Recorded data:

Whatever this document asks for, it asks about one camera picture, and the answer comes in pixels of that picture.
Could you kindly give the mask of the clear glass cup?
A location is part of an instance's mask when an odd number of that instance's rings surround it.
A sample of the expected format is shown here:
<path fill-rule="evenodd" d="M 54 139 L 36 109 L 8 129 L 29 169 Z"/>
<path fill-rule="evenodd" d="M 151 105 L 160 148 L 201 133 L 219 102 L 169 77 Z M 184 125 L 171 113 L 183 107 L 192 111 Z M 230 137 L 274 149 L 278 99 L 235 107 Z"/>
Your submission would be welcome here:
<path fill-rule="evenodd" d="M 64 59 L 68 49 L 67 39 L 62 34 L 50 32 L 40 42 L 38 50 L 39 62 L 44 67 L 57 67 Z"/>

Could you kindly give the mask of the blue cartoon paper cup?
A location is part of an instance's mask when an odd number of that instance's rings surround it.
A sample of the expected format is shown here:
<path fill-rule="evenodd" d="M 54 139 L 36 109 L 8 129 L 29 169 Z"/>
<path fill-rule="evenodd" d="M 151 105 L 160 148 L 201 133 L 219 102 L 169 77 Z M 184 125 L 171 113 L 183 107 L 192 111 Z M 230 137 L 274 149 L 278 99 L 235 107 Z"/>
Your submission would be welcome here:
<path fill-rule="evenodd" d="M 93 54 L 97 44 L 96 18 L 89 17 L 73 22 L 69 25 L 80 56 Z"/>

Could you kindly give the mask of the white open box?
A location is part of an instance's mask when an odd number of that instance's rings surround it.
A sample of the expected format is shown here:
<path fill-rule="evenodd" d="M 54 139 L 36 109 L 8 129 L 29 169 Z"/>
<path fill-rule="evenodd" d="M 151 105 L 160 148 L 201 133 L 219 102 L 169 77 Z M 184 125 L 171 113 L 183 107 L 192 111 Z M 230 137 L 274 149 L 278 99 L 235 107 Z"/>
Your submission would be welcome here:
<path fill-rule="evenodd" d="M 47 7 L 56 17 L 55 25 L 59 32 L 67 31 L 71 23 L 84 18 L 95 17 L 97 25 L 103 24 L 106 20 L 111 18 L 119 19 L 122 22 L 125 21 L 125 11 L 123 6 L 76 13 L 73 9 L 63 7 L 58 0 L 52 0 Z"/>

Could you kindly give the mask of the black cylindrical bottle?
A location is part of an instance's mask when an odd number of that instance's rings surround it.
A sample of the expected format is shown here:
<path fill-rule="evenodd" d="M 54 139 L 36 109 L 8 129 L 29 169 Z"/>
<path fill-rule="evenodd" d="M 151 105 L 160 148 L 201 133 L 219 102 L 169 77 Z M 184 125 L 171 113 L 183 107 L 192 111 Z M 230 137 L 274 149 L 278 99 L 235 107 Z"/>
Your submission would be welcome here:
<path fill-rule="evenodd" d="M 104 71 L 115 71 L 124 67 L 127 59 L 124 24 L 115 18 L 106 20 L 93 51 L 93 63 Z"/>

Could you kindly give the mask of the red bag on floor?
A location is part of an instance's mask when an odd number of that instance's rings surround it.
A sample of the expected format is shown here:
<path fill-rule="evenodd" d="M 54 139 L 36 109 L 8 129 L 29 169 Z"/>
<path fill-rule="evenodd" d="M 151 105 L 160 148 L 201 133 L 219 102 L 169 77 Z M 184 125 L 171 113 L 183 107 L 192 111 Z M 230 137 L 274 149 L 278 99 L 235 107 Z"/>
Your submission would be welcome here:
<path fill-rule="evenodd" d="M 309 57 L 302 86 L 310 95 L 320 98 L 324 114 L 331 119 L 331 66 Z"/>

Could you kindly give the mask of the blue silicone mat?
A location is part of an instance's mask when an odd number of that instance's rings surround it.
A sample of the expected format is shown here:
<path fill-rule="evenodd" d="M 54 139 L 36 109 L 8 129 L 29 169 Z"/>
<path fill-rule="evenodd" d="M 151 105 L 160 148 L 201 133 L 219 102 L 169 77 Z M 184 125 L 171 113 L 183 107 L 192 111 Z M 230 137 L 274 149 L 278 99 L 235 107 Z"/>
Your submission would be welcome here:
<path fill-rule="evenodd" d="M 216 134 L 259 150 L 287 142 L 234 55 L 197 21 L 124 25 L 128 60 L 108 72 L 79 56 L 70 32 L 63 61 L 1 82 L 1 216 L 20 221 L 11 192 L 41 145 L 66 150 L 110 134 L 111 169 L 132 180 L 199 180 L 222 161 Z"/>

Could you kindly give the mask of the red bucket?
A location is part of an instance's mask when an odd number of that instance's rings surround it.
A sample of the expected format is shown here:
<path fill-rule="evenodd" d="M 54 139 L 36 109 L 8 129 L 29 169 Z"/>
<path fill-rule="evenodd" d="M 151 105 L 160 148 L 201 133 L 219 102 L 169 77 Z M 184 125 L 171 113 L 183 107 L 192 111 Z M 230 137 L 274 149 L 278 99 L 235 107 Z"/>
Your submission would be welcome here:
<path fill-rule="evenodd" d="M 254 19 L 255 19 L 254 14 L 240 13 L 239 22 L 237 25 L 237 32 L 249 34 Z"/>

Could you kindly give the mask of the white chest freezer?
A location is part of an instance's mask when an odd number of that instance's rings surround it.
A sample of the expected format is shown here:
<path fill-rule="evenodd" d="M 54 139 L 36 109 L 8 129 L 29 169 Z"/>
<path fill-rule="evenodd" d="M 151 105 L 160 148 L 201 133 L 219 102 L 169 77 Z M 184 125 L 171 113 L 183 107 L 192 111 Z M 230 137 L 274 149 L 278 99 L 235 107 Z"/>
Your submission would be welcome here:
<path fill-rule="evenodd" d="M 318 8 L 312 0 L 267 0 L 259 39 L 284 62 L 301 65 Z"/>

(What you will do):
Search the entries above for the string "Could". Copy each line in which it appears.

(Solution):
Could you kindly give the mask of the clear glass cup?
Could you kindly give the mask of the blue cartoon paper cup?
Could you kindly give the mask of the white open box?
Could you kindly give the mask of the black cylindrical bottle?
Could you kindly give the mask of the red bag on floor?
Could you kindly give the mask of the blue silicone mat?
Could you kindly give the mask of the red bucket?
Could you kindly give the mask of the white chest freezer?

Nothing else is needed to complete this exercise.